Penso che se non risolviamo un certo discorso di fondo non ne usciremo mai: per noi che siamo cristiani credenti, la solitudine ha un causa precisa: nasce in Genesi, nel momento in cui l’uomo si allontana da Dio scegliendo l’ipotesi ingannevole dell’antico serpente. Da quando siamo usciti dalla casa del Padre soffriamo di nostalgia e solitudine e viviamo nella sola attesa di potervi ritornare. La fede sulla parola di Chi ci ha promesso questa possibilità di ritorno ci permette, bene o male, di andare avanti nell’attesa. E’ in fondo questa speranza che ci permette di proseguire e vivere. Diversamente chi è “troppo intelligente” per credere in Dio, si trova a dover colmare un vuoto di cui non si spiega bene la causa né la profondità; per questo si inventa di tutto pur di non pensare; oppure pensa di tutto per non restare mai solo. Nella solitudine escono fuori le verità. Chi non ha speranza si sente come senza gambe, reciso, troncato. O si innamora continuamente nel puerile tentativo di non crescere mai, oppure va in crisi e rischia molto perché senza Dio non vi è altro che la distruzione di se stessi e la morte.

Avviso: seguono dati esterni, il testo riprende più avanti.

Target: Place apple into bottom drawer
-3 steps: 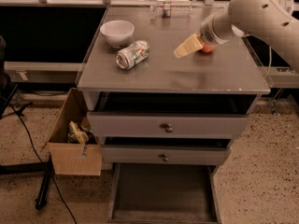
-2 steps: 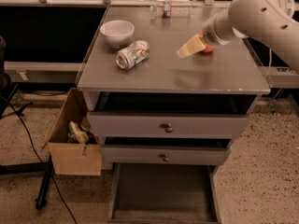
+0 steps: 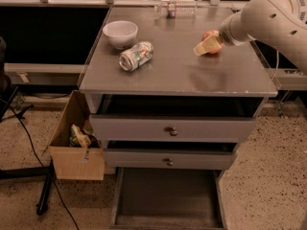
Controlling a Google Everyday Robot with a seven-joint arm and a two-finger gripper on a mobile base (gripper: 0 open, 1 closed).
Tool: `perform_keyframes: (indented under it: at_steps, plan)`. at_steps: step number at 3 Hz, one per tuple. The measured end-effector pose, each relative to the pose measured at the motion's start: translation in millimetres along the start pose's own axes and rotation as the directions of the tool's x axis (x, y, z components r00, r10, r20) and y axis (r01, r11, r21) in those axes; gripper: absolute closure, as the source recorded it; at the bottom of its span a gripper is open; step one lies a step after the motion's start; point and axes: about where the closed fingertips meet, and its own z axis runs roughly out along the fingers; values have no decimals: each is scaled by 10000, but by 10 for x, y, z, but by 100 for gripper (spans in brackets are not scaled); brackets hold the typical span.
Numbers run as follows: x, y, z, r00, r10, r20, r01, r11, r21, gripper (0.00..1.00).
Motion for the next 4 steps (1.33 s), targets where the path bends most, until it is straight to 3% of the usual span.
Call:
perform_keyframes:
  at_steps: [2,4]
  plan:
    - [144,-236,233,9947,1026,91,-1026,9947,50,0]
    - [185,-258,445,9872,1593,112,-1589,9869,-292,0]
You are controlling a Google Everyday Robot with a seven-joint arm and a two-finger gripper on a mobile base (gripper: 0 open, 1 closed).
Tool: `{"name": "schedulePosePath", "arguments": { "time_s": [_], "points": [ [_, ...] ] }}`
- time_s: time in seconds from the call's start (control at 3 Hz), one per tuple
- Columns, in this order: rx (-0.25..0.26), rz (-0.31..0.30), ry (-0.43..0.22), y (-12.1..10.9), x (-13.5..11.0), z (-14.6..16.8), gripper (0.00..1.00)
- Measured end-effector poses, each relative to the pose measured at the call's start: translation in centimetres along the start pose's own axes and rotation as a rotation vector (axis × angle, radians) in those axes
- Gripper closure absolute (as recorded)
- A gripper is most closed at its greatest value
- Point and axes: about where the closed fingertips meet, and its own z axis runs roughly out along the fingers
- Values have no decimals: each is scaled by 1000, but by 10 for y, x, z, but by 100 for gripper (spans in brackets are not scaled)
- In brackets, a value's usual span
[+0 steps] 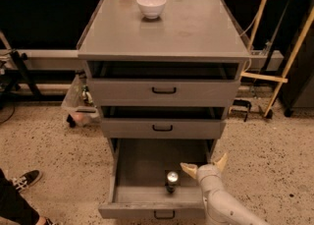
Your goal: Place redbull can into bottom drawer
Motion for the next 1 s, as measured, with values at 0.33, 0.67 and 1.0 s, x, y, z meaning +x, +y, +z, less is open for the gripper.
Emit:
{"name": "schedulePosePath", "arguments": {
  "time_s": [0.33, 0.67, 1.0],
  "points": [
    [167, -13, -61, -71, -97, -79, 0],
    [224, -55, -127, -80, -153, -118, 0],
    [218, -56, -128, -78, -153, -116, 0]
  ]
}}
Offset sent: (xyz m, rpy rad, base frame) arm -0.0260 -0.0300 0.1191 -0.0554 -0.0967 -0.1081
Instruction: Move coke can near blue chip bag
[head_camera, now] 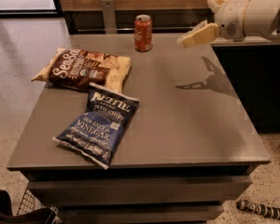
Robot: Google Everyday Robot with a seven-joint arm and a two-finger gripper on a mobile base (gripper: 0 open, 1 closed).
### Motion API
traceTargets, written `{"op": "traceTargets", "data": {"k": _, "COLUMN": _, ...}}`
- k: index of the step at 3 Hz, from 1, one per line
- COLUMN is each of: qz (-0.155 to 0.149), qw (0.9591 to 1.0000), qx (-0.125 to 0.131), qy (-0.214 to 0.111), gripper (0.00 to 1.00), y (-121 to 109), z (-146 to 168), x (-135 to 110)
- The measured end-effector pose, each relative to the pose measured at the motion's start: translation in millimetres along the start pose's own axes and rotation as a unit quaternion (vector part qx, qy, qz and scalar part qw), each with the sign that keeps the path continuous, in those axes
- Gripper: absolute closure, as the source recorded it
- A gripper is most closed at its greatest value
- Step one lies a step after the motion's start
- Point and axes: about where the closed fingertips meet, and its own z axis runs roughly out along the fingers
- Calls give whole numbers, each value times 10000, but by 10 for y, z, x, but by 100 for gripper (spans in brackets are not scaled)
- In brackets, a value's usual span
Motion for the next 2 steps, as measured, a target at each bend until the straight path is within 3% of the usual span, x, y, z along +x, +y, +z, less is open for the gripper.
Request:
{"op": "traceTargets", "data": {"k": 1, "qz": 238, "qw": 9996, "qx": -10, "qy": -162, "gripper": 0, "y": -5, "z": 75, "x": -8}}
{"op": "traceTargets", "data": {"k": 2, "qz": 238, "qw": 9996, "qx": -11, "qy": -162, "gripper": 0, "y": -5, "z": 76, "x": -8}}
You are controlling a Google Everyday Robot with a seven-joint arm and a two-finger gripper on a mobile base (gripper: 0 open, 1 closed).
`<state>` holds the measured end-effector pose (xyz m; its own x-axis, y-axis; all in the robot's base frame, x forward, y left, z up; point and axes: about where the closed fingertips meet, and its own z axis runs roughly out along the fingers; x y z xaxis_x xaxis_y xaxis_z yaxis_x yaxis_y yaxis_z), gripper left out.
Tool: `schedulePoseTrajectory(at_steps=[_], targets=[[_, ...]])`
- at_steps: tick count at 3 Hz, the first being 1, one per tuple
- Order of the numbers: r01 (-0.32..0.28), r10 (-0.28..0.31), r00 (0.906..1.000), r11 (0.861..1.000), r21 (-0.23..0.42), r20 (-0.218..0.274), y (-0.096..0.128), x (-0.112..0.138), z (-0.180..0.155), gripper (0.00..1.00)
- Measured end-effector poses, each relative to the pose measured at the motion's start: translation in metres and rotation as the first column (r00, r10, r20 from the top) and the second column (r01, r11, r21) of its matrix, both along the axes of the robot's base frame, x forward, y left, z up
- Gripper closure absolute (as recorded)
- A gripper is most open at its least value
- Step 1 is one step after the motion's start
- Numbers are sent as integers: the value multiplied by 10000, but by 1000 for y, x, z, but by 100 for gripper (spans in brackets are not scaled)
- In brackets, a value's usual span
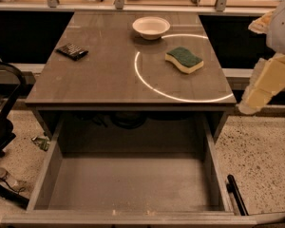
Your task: Move sponge near rxbar chocolate
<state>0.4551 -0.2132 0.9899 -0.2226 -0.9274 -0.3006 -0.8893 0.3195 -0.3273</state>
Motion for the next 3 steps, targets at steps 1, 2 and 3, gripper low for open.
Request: schedulePoseTrajectory(at_steps=[1,2,3], targets=[[529,-730,9953,9607,2725,640,-11,50,-39,0],[510,-1580,9688,8812,4700,1912,-10,105,-38,0],[493,-1514,9713,8830,4668,1837,-8,103,-39,0]])
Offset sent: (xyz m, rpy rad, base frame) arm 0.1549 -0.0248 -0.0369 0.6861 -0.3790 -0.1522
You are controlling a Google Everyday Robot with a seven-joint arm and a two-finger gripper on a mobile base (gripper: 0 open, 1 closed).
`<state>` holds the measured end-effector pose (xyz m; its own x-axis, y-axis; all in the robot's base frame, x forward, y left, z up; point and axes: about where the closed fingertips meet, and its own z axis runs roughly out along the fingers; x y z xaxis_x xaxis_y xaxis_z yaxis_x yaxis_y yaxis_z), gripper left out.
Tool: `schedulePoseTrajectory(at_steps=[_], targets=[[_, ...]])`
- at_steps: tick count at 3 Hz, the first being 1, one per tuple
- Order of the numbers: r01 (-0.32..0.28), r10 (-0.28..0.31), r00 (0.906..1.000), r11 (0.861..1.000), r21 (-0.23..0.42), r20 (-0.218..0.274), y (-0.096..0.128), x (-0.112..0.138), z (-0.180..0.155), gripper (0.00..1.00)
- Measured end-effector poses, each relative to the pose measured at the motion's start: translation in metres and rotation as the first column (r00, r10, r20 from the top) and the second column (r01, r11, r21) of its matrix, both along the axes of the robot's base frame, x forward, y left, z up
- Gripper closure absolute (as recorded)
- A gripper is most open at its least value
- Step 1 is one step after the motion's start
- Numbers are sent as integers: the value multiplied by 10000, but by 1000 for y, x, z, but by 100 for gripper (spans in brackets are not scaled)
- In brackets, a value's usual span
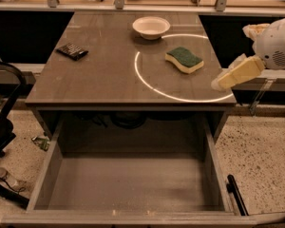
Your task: Move sponge near rxbar chocolate
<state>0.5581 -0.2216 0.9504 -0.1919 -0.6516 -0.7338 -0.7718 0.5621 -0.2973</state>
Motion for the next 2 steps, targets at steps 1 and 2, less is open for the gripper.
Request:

Tutto è senza senso se lo vediamo senza la fede:

Romani 8:18-25 “Io ritengo infatti che le sofferenze del tempo presente non sono affatto da eguagliarsi alla gloria che sarà manifestata in noi.  Infatti il desiderio intenso della creazione aspetta con bramosia la manifestazione dei figli di Dio[1],  perché la creazione è stata sottoposta alla vanità[2] non di sua propria volontà, ma per colui che ve l'ha sottoposta, nella speranza che la creazione stessa venga essa pure liberata dalla servitù della corruzione per entrare nella libertà della gloria dei figli di Dio. Infatti noi sappiamo che fino ad ora tutto il mondo creato geme insieme ed è in travaglio[3].  E non solo esso, ma anche noi stessi, che abbiamo le primizie dello Spirito noi stessi, dico, soffriamo in noi stessi, aspettando intensamente l'adozione, la redenzione del nostro corpo.  Perché noi siamo stati salvati in speranza; or la speranza che si vede non è speranza, poiché ciò che uno vede come può sperarlo ancora?  Ma se speriamo ciò che non vediamo, l'aspettiamo con pazienza.”

 

 

 


[1] “Il momento in cui Dio mostrerà il vero volto dei suoi figli” (traduz. Interconfess.)

 

[2]  “Il creato condannato a non avere senso” (traduz. Interconfess.)

 

[3]  “Il creato soffre e gene come una donna che partorisce” (traduz. Interconfess.)